Concept and features
The DSS-1 is a 12-bit sampler with analog filters and envelopes. It can sample at 12-bit resolution, with a maximum sampling frequency of 48 kHz. The usual sample editing features are included, such as truncate, loop, crossfade, keymapping, and so on. Multisamples can contain up to 16 individual samples. A single floppy disk can hold 4 "systems", each of which stores 32 patches including all subtractive synthesis parameters and the multisamples used in those patches. The maximum internal sample memory is 256K on a factory standard unit, with some (now rare and hard-to-find) hardware upgrades that increased the memory up to 2MB. A single DSS-1 floppy disk can hold up to 512k worth of multisamples, but only a max of 256K can be loaded into the machine's internal memory.

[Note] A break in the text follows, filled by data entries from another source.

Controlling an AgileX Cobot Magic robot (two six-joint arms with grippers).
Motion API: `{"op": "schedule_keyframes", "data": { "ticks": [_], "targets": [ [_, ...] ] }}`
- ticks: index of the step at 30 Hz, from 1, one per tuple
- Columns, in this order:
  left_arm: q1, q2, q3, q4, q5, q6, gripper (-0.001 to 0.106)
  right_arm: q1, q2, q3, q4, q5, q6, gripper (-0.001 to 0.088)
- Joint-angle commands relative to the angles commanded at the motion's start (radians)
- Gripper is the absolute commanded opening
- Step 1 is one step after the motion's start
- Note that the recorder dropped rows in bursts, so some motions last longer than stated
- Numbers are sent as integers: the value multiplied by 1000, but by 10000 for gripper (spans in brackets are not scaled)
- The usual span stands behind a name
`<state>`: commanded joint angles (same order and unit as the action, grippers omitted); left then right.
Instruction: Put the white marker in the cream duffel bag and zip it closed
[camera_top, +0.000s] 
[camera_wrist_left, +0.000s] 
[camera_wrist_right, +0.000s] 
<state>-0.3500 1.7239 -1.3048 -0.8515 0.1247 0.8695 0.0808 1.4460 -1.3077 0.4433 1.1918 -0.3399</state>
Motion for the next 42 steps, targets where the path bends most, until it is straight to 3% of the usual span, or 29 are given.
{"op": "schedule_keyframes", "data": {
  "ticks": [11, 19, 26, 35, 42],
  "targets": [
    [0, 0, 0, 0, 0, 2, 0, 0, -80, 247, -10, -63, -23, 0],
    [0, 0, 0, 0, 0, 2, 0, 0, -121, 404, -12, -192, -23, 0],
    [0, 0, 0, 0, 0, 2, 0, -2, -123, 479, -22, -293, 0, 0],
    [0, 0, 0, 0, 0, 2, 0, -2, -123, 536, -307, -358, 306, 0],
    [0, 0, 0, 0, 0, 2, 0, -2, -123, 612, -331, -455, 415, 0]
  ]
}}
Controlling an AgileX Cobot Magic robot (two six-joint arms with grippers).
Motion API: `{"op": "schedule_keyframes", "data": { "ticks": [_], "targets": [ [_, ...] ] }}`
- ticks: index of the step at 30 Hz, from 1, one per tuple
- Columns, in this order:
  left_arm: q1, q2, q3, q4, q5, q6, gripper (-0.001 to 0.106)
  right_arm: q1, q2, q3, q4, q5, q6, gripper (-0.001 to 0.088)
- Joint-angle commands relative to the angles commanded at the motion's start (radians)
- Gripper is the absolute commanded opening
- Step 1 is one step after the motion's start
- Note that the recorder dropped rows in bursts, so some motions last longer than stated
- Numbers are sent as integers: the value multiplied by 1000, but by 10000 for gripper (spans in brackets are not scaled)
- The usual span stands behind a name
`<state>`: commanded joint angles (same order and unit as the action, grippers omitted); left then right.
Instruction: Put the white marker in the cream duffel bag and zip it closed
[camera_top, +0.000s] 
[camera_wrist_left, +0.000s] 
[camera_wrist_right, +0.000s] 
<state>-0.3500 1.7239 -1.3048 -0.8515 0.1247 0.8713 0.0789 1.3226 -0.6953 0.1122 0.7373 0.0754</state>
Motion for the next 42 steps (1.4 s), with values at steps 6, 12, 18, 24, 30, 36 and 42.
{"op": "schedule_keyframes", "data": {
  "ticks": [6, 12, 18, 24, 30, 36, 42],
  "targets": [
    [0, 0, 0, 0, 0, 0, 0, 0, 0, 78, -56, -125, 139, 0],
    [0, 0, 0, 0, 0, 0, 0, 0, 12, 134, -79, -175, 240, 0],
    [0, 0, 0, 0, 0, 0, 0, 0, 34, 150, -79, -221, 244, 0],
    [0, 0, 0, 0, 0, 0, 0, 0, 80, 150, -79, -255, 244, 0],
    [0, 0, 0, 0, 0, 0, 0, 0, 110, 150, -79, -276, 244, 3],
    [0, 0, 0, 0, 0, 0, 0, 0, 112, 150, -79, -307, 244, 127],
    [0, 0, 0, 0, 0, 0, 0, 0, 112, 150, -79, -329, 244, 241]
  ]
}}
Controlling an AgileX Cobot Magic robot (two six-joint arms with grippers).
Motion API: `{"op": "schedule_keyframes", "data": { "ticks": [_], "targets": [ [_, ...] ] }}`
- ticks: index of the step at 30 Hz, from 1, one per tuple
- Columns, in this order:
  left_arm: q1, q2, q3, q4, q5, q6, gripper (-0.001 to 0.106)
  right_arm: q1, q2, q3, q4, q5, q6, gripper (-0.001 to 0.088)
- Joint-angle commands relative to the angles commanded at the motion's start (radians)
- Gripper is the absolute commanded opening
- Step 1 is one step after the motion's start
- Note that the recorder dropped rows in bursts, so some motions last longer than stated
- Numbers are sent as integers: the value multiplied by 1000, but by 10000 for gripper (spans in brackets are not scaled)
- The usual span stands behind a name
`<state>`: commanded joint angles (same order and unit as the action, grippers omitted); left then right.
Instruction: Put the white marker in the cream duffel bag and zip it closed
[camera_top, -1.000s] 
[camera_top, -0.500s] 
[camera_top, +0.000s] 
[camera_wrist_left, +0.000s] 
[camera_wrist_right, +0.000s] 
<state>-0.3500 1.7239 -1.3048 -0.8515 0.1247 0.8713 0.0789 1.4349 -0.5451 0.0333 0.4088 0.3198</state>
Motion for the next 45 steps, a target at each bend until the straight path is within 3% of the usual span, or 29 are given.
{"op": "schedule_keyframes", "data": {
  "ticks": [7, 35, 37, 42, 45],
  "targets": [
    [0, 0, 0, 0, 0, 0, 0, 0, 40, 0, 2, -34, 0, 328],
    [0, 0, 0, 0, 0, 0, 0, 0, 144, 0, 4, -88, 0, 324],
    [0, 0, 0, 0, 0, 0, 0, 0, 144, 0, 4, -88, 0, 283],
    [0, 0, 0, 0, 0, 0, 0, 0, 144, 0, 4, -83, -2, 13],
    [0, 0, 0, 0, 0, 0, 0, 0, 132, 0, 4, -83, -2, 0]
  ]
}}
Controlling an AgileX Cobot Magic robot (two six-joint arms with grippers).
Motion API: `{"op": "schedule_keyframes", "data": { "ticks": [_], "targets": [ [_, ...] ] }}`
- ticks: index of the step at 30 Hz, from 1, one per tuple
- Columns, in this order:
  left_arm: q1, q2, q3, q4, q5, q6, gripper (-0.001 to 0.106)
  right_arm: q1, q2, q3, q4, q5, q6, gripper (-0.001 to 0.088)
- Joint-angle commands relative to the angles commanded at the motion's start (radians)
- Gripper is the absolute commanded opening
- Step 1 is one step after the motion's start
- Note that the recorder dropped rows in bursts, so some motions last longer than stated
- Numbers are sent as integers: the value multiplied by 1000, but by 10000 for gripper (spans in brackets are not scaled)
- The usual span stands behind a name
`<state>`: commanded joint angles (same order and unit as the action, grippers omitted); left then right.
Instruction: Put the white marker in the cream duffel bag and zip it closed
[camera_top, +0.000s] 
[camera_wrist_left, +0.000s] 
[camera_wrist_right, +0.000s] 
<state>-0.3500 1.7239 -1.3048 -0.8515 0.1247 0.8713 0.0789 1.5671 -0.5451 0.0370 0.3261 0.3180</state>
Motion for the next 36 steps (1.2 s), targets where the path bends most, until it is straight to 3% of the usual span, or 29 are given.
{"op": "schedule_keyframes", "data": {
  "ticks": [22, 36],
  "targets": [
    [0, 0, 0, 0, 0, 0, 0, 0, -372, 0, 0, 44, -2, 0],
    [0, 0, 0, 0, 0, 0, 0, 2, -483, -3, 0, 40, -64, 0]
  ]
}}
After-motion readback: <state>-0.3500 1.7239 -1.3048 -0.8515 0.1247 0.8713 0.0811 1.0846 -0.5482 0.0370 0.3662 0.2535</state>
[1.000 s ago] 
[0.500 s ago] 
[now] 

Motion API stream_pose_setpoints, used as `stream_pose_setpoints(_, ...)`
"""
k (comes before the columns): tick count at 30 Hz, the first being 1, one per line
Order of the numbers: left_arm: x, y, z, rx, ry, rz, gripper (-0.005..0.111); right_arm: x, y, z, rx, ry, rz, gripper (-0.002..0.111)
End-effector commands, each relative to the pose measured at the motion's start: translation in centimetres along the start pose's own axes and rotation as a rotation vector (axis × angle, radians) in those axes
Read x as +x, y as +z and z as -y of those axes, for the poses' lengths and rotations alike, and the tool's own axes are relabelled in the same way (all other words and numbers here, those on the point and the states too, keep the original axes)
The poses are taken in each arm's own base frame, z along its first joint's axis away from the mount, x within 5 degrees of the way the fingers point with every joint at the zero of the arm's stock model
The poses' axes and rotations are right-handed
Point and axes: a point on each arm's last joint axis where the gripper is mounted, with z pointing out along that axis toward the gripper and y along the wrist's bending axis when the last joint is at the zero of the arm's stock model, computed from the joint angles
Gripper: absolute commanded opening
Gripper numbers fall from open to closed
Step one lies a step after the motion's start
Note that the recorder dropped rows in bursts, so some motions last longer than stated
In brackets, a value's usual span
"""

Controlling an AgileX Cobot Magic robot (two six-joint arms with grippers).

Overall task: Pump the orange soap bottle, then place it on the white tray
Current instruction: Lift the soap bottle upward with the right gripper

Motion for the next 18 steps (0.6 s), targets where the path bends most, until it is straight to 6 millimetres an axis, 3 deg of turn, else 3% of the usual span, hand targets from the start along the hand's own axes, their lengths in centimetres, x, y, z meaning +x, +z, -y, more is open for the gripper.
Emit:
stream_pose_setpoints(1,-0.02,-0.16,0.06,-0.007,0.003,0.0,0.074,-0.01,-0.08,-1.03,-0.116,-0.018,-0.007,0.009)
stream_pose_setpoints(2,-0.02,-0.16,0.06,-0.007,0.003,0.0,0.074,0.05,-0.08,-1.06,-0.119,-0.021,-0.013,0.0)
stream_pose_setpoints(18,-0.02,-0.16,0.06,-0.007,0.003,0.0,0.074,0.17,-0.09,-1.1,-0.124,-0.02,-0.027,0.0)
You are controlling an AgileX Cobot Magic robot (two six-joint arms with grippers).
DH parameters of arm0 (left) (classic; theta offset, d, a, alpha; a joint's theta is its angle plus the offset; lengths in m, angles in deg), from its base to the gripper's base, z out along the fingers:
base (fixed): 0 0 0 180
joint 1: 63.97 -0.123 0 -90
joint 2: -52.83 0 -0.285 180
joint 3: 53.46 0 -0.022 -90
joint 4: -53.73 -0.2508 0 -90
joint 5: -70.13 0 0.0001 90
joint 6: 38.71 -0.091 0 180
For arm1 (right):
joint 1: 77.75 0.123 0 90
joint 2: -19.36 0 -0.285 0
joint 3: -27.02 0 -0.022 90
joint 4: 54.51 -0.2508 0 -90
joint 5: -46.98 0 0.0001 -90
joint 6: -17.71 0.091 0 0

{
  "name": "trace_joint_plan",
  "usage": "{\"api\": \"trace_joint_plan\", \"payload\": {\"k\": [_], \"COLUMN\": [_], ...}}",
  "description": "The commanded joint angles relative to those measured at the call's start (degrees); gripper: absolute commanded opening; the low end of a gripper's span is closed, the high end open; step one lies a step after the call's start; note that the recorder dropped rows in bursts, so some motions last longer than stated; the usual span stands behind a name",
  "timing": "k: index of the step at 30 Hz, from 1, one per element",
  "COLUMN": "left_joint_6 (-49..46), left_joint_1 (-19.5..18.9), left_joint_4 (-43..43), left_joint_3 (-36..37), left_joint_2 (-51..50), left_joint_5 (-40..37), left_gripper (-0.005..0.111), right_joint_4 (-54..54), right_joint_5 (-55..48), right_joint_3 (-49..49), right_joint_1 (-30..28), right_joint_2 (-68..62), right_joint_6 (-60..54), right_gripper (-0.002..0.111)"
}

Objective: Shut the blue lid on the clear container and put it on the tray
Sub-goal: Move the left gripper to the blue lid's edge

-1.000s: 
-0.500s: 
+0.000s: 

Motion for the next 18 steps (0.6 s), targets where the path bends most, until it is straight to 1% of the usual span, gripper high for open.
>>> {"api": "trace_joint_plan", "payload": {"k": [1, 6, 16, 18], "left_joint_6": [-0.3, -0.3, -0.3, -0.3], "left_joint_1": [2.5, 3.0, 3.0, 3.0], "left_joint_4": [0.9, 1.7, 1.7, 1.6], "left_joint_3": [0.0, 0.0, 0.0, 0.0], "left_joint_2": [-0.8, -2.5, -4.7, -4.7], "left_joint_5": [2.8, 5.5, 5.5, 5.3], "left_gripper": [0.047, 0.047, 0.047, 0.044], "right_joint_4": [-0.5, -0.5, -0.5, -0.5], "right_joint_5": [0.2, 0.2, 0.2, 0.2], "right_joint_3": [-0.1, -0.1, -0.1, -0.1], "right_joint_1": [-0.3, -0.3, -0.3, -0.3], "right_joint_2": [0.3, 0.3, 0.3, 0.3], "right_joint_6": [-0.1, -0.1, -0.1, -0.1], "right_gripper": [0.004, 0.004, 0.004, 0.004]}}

Like most digital-analog hybrid synthesizers, its architecture is set up much in the same way as on a standard subtractive analog synthesizer. The subtractive analog engine on the DSS-1 allows for two oscillators to be combined and/or detuned. For each oscillator, one of 16 single-cycle waveform loops or full samples can be selected. Also on board the DSS-1 is a simple, non-realtime additive synthesis engine. This allows you to create single-cycle waveforms by either drawing them with a data slider, or by setting the relative amplitude levels of 128 sine waves. These digital oscillators are then fed through a fully resonant VCF and a VCA section. The DSS-1 has the same VCF as on the Korg DW series and the Poly-800 (Korg custom filter # NJM-2069). The DSS-1, unlike the DW series or the Poly-800 allows the filter to be switched between 12dB and 24dB modes.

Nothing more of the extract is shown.